Gilang (28), karyawan swasta di Jakarta, menganggap biaya adalah faktor terpenting dalam berlibur. Setelah itu, baru menentukan destinasinya. ”Kalau dari gaji, saya biasanya menyisihkan 10 persen untuk hiburan, seperti liburan dan makan di luar. Tapi, jika ada beberapa biaya (liburan) yang melebihi anggaran, saya ambil dari tabungan,” ujar pria lajang yang tinggal di Bogor, Jawa Barat, ini.
Dalam menentukan destinasi wisata, Gilang cenderung memilih lokasi wisata yang sedang jadi perbincangan orang. Tak hanya wisata dalam negeri, tetapi juga luar negeri. Dari situ, Gilang akan menentukan anggarannya.
Biaya terendah yang pernah dia keluarkan, yakni saat mendaki Gunung Slamet dan Merbabu dengan biaya sekitar Rp 1 juta. Adapun biaya terbesar adalah liburan ke Hong Kong-Makau yang mencapai sekitar Rp 12 juta.
Pria yang baru dua tahun menekuni hobi traveling ini menggunakan jasa biro perjalanan untuk menjangkau destinasi yang tidak dikuasai, misalnya saat mendaki gunung. Pemilihan agen perjalanan dilakukan dengan membandingkan satu operator dengan operator lain.

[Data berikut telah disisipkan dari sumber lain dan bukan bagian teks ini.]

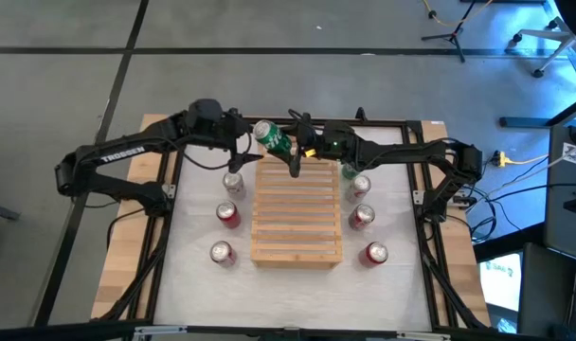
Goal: Place canned beverage on shelf
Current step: Put the left green soda can on the shelf
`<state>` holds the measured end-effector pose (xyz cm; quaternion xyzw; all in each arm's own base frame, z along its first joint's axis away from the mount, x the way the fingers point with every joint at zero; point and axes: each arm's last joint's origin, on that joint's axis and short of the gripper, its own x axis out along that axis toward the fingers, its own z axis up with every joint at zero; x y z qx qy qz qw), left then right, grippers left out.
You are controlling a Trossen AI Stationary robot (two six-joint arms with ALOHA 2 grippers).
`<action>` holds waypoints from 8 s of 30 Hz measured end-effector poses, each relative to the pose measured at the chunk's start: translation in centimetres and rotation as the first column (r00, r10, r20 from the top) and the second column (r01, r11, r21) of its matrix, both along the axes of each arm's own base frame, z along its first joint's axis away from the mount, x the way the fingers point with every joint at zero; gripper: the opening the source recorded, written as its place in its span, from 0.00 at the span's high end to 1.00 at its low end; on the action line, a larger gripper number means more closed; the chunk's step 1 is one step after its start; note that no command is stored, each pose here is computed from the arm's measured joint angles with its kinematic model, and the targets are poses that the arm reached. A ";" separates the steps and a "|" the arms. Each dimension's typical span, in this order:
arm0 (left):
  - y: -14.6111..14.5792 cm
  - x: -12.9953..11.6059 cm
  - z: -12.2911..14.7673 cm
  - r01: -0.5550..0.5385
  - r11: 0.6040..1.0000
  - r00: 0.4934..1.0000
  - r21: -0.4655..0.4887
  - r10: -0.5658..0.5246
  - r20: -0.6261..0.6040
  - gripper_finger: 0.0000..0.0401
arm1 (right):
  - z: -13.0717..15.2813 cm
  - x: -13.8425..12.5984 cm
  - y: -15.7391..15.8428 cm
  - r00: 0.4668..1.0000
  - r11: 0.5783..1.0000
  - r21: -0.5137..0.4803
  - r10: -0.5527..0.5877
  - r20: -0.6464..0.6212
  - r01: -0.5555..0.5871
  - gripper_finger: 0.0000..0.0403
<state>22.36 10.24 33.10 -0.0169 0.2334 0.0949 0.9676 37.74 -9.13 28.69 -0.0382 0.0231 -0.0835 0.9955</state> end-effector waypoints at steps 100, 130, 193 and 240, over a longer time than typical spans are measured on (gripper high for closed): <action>-1.4 2.2 -3.5 -0.033 0.990 0.778 0.135 -0.059 0.626 0.23 | 0.7 0.0 0.3 0.993 0.995 -0.018 0.102 0.061 -0.101 0.25; -1.4 2.2 -3.6 -0.040 0.991 0.785 0.131 -0.049 0.618 0.28 | 0.5 0.0 0.3 0.995 0.996 -0.011 0.091 0.041 -0.091 0.16; 1.7 3.5 -7.9 -0.126 0.991 0.897 0.046 0.094 0.433 0.21 | 0.6 -3.0 0.4 0.957 0.994 0.036 -0.088 -0.275 0.102 0.12; 1.2 2.3 -5.8 -0.126 0.989 0.859 0.075 0.071 0.506 0.20 | 0.7 -2.9 0.4 0.961 0.994 0.035 -0.088 -0.263 0.101 0.12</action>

”Aku hubungi satu-satu. Bagaimana mereka merespons menjadi salah satu keputusanku untuk menggunakan biro itu atau tidak,” ujar Gilang.
Untuk perjalanan mandiri, Gilang mengadopsi rencana jalan-jalan dari biro perjalanan. ”Saya hubungi mereka (biro perjalanan), meminta itinerary,” katanya.

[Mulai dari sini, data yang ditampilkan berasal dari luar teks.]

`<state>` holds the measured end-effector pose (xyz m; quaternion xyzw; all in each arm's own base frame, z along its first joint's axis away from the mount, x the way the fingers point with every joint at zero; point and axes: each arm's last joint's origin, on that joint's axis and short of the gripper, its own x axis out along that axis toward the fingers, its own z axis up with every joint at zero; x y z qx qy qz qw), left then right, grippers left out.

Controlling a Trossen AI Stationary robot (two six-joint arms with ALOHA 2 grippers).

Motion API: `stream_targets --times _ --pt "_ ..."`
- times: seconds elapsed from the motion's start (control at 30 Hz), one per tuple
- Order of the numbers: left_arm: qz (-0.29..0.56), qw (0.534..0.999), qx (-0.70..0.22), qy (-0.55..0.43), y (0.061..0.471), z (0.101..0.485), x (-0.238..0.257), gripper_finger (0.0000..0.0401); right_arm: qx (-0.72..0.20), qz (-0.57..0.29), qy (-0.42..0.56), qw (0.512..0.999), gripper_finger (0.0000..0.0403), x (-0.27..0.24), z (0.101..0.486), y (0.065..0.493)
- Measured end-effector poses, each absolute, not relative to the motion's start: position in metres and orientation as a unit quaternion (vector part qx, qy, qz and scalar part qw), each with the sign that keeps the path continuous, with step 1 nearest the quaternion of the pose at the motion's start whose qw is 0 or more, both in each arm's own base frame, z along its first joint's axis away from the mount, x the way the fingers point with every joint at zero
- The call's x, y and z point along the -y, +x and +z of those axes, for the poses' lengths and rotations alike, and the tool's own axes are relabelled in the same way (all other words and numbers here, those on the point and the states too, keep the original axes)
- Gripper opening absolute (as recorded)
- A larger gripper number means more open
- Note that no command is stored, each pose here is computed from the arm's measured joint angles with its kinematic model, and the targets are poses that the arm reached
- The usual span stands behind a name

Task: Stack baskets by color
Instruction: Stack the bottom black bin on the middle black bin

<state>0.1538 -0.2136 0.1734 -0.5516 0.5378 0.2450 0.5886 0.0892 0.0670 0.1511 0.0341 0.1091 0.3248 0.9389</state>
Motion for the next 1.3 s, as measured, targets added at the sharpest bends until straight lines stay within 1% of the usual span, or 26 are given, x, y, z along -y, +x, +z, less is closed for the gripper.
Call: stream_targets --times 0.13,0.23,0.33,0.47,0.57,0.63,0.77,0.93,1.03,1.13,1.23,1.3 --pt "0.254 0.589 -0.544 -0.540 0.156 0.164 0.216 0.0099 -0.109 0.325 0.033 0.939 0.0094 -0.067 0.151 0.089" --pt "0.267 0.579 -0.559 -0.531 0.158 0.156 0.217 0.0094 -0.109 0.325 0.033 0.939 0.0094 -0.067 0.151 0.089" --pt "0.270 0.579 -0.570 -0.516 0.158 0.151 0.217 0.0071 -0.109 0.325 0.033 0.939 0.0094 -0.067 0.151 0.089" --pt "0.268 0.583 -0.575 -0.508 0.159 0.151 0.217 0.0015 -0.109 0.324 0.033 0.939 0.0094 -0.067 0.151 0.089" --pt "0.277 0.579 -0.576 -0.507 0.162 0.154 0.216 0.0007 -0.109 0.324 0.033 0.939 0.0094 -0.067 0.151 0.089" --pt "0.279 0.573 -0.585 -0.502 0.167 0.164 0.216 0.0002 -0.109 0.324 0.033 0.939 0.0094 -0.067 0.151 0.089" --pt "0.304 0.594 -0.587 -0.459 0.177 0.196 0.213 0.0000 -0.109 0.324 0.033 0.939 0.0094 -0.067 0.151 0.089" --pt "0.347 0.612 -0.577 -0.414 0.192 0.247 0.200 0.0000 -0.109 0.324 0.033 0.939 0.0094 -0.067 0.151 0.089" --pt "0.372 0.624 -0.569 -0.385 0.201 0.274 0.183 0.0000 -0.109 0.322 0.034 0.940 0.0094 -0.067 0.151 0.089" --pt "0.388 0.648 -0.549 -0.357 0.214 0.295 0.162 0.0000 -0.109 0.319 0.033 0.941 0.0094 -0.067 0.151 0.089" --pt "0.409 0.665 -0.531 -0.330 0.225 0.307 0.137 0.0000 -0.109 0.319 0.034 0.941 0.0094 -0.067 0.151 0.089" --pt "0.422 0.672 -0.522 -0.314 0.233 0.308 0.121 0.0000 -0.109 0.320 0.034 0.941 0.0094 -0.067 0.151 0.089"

Jajak pendapat Litbang Kompas pada 10-13 November 2025 menunjukkan dana liburan gen Z sangat bervariasi. Sebanyak 26 persen responden mengeluarkan kurang dari Rp 1 juta. Sebanyak 21,9 persen menyiapkan bujet Rp 1 juta-Rp 3 juta. Sementara 22 persen lainnya menghabiskan lebih dari Rp 6 juta.

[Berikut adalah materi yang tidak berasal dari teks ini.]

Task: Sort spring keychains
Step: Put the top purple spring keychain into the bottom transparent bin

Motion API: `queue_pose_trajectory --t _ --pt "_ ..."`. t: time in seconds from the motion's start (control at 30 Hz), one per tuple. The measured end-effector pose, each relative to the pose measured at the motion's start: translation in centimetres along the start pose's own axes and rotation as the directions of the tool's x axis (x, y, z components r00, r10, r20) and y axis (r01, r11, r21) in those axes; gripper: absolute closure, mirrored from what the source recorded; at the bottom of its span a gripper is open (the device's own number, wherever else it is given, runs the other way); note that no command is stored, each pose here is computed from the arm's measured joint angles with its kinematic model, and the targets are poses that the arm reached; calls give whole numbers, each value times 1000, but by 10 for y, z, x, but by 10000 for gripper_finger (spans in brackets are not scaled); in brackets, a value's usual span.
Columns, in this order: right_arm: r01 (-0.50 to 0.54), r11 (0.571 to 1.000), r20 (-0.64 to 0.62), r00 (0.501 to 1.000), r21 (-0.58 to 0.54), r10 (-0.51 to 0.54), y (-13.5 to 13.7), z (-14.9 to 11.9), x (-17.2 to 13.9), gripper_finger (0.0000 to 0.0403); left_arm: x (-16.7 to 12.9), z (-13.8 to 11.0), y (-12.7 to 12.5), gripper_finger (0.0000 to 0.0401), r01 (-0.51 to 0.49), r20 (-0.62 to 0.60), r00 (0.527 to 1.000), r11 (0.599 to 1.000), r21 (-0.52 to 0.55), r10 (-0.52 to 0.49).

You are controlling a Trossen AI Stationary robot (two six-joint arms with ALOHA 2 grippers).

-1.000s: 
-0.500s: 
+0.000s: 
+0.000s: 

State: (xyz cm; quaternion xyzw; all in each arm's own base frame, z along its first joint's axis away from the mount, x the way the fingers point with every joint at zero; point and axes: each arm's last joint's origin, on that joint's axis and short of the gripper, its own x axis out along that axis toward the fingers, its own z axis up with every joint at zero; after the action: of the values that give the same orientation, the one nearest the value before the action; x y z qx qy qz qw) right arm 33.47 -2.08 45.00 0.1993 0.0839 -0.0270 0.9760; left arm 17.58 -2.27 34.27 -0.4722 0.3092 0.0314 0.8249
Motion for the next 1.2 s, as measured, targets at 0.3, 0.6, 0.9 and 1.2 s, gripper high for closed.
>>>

Bagi Marcella (26), karyawan swasta di Jakarta, biaya wisata tak menjadi soal selama ia mendapatkan pengalaman wisata anti-mainstream dan mengesankan. ”Lebih ingin ke destinasi yang senangnya dapat, alam dan budayanya juga dapat. Biaya transportasi nomor sekian, yang penting di sana jadi pengalaman baru bagiku meski aku harus menabung lebih lama,” ujarnya.
Marcella tak mematok besaran dana berwisata karena setiap bulan ia menyisihkan uang jalan-jalan. Dengan penghasilan di atas Upah Minimum Provinsi Jakarta, Marcella biasa menyisihkan tabungan berlibur hingga 50 persen.
Dalam memilih akomodasi, Marcella mempertimbangkan padat tidaknya agenda di tiap-tiap hari. ”Kalau jadwalnya padat mau datangi banyak destinasi, hotelnya tidak usah terlalu mahal, yang penting kamar mandi bersih,” ungkapnya.
Sekretaris Jenderal DPP Association of the Indonesian Tours and Travel Agencies Budijanto Ardiansjah menilai, gaya berlibur Gen Z menjadi tantangan sekaligus peluang bagi industri pariwisata. ”Kita harus bergeser ke pola digital. Perusahaan agen perjalanan harus membuat platform digitalnya sendiri yang mudah diakses warga,” ujarnya.